Il n'y a donc qu'artificiellement une Trilogie divine. Les textes du dernier Dick constituent l'aboutissement d'une carrière littéraire féconde : ils expriment un style propre, autonome, d'une forme achevée, totalement originale, qui appartient à Dick en propre et à nul autre. Cette forme finale est le dépassement triomphant de la dualité de la science-fiction et de la littérature générale qui le hanta pendant toute sa carrière. Nous en tenons pour preuve la définition qu'il donne de la bonne science-fiction dans une lettre de 1981 : elle consiste en « l'invasion de l'esprit du lecteur par l'idée d'une possibilité, de telle sorte que le lecteur, comme l'auteur, commence à créer au contact de cette idée ». Cette définition n'est-elle pas celle de la bonne littérature en général ? Si un roman peut nous émouvoir, nous toucher, nous concerner et nous donner à penser, n'est-ce pas que le sens profond de la création artistique est atteint ? Jusqu'au bout, Philip K Dick questionne l'unité de l'humanité et de la réalité. Ainsi ses écrits atteignent-ils l'universel, qui défie le temps, et trouve sa place parmi les grandes œuvres d'art, surtout si leur subversion les préserve des cénacles de la correction politique.

 

Notes :

1. II est impossible de se satisfaire de la traduction française, « Siva », qui évoque irrésistiblement une divinité Hindouiste, car le traducteur français a cru pouvoir se permettre l'omission du second « v ». L'anglais Valis signifie « système intelligent, vaste, vivant et actif ».

2. Des extraits ont toutefois été choisis et publiés par Lawrence Sutin sous le titre « In Pursuit of Valis », Underwood Miller, 1991

3. « Si vous trouvez ce monde mauvais, vous devriez en voir quelques autres » in Total Recall, 10/18.

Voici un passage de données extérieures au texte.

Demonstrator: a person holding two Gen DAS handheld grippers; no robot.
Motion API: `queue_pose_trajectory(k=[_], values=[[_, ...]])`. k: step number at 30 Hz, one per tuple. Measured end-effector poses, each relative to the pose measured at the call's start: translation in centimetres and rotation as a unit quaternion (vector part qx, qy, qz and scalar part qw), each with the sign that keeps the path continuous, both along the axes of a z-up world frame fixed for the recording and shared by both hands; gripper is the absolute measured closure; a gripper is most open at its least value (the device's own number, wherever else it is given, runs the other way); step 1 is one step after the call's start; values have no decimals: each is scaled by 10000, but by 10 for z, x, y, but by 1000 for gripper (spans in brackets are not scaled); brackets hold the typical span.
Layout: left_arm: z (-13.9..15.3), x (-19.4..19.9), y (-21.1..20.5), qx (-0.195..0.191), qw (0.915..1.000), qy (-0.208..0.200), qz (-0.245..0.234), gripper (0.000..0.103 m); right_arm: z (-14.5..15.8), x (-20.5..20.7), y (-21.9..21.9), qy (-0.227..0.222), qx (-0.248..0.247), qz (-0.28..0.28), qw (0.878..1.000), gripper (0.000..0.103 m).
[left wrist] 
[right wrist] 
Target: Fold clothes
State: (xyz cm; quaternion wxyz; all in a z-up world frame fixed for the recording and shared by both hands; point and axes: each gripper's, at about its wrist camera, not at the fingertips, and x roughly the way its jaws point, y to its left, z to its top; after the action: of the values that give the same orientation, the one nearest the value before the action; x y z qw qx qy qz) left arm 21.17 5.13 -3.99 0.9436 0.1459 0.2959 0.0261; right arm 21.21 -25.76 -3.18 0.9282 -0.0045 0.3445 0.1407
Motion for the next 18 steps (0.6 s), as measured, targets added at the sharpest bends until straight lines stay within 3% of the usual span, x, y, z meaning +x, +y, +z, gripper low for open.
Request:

4. La représentation du monde comme relevant d'une essence maligne, et l'introduction dans la transcendance de la possibilité d'un changement, une histoire divine en quelque sorte, sont des éléments de pensée profondément gnostiques.

5. Cette palmeraie est aussi évoquée à la fin de Deus Irae écrit en collaboration avec Roger Zelazny.

6. K.W. Jeter nuancera cependant ceci, en exposant le caractère stylisé, quelque peu fictif, des protagonistes du roman. Voir Larry Sutin, op. cit. p. 460. De même, la jeune femme qui meurt d'un cancer a survécu dans la vie réelle.

7. « Est réel ce qui subsiste alors qu'on cesse d'y croire », Philip K. Dick, Comment construire un univers qui ne s'effondre pas deux jours plus tard in Le Crâne, Denoël, « Présence du Futur ».

8. John Allegro s'est, depuis, rétracté.